Refinery allows you to calculate new attributes to your already existing data. That means that you can write Python code that takes your existing record as input, does some transformations or uses outside APIs, and finally returns a value that is the value for this new attribute. The attribute calculation is applied to every record individually.
We strongly believe that a good labeling environment has to be as flexible as possible in order to keep up with changing requirements. One of those tools enabling more flexibility is calculating new attributes while the project is already up and running.
This is useful for many scenarios, here are two examples:
- You engineer the same features in many of your labeling functions so you decide to take the code and add it as a new attribute, which saves you a lot of computation in the weak supervision cycle.

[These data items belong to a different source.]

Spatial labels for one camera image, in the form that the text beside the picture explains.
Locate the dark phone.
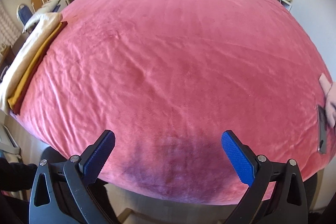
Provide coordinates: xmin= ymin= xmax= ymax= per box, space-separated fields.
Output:
xmin=316 ymin=105 xmax=328 ymax=154

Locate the bed with pink blanket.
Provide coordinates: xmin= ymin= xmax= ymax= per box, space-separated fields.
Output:
xmin=9 ymin=0 xmax=335 ymax=206

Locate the folded mustard yellow garment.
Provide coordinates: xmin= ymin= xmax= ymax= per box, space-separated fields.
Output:
xmin=7 ymin=21 xmax=67 ymax=110

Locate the pink knitted sweater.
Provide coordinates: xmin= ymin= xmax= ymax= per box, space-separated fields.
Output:
xmin=318 ymin=73 xmax=336 ymax=128

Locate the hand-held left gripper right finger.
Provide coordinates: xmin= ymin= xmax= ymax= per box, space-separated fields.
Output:
xmin=221 ymin=130 xmax=308 ymax=224

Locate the blue folding chair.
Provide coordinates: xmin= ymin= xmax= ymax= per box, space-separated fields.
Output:
xmin=16 ymin=4 xmax=34 ymax=26

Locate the silver pillow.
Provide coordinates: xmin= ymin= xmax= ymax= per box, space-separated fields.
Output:
xmin=22 ymin=0 xmax=63 ymax=33

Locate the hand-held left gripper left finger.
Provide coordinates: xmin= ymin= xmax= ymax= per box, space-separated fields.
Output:
xmin=29 ymin=130 xmax=116 ymax=224

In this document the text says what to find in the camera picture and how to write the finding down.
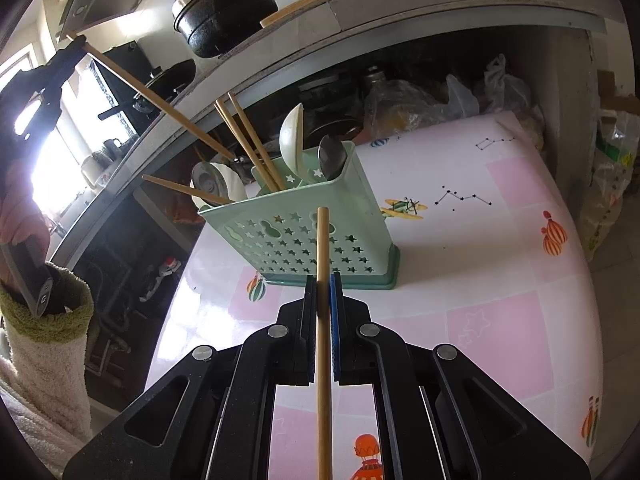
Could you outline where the green plastic utensil holder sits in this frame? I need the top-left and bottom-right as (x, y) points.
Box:
(197, 141), (401, 291)

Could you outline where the large black pot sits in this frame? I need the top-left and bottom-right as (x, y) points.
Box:
(172, 0), (280, 59)

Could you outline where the wooden chopstick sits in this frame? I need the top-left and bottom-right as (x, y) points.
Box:
(227, 91), (288, 192)
(214, 99), (281, 193)
(142, 174), (235, 207)
(316, 206), (335, 480)
(66, 32), (236, 161)

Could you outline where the person's left hand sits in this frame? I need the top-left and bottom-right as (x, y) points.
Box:
(0, 160), (51, 251)

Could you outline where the green printed plastic bag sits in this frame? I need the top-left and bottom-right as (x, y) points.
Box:
(580, 110), (640, 261)

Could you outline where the crumpled clear plastic bag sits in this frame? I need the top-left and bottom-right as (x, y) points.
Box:
(364, 79), (481, 143)

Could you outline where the white mug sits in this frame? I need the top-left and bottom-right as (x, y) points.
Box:
(80, 152), (108, 188)

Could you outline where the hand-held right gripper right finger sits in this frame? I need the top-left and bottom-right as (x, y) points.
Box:
(329, 272), (591, 480)

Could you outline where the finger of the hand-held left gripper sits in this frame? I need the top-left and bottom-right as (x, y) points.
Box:
(0, 59), (76, 166)
(0, 41), (88, 92)

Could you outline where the metal spoon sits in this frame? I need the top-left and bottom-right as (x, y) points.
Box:
(191, 162), (230, 201)
(318, 134), (351, 182)

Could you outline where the window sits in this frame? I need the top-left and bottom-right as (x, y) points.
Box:
(15, 55), (126, 221)

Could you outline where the white ceramic spoon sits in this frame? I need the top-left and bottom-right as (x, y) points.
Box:
(192, 160), (248, 209)
(279, 102), (308, 185)

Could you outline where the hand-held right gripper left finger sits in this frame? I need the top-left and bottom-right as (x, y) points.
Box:
(62, 274), (321, 480)

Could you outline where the black wok with lid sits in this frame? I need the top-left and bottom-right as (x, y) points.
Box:
(97, 59), (197, 121)

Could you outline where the concrete kitchen counter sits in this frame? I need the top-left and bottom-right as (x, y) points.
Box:
(47, 0), (608, 271)

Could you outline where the white plastic bag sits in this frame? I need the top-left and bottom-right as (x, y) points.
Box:
(482, 54), (533, 116)

- While labeling you find that a useful predictor could be the sentiment of a given text. You decide to add a new attribute to your data that enriches your records with a sentiment score from a remote API that you know and trust.
For more inspiration, check out our content library called bricks, where we collected commonly used NLP enrichments like profanity detection, E-Mail extraction, language translation, and many many more. They are all written in Python and designed to be copied into refinery directly.
Adding new attributes in refinery
To add a new attribute to your data, you have to visit the settings page and click the button "add new attribute" (see Fig.1).
After that, a modal will appear (see Fig. 2), which prompts you to input a new unique attribute name and the data type of that new attribute.
text attributes are available for tokenization and embedding creation.
The attribute data type acts as a safeguard for your calculated attribute because the calculation will throw an error when the returned value does not match the specified data type. Also, the data type will be considered in the data browser, so every data type has different filtering options. For example, an attribute of the boolean data type can only be toggled on or off during filtering, there are no additional options for it. If you want to know more about the effects of selecting the data types, please read the section about attribute filters.
After creating the function, we are greeted by the usual interface that you should be familiar with from the labeling functions. The input that you get is still a single record, that can be treated as a dictionary, where every text attribute is of type
spaCy Doc (see their documentation). That is why we can iterate through the entities of the attribute "headline" that were extracted during the tokenization process.
You can use requests in your attribute calculation. When you want to enrich your records with an outside or local running API, then you can use the requests Python package in your attribute calculation function.
After assembling your attribute in the function you just have to return it. Make sure that the data type matches the one you specified because otherwise you will get an error. Good practice is to use the "run on 10" feature before committing to the attribute calculation, as this will usually clear up any bugs.
When everything is finalized and you tested your function, you can press on "run" in the bottom right corner. This will execute the attribute calculation function on your whole data. Please note that this calculated attribute is immutable after execution, so if you need to adjust something, you will need to create a new attribute and copy the old code.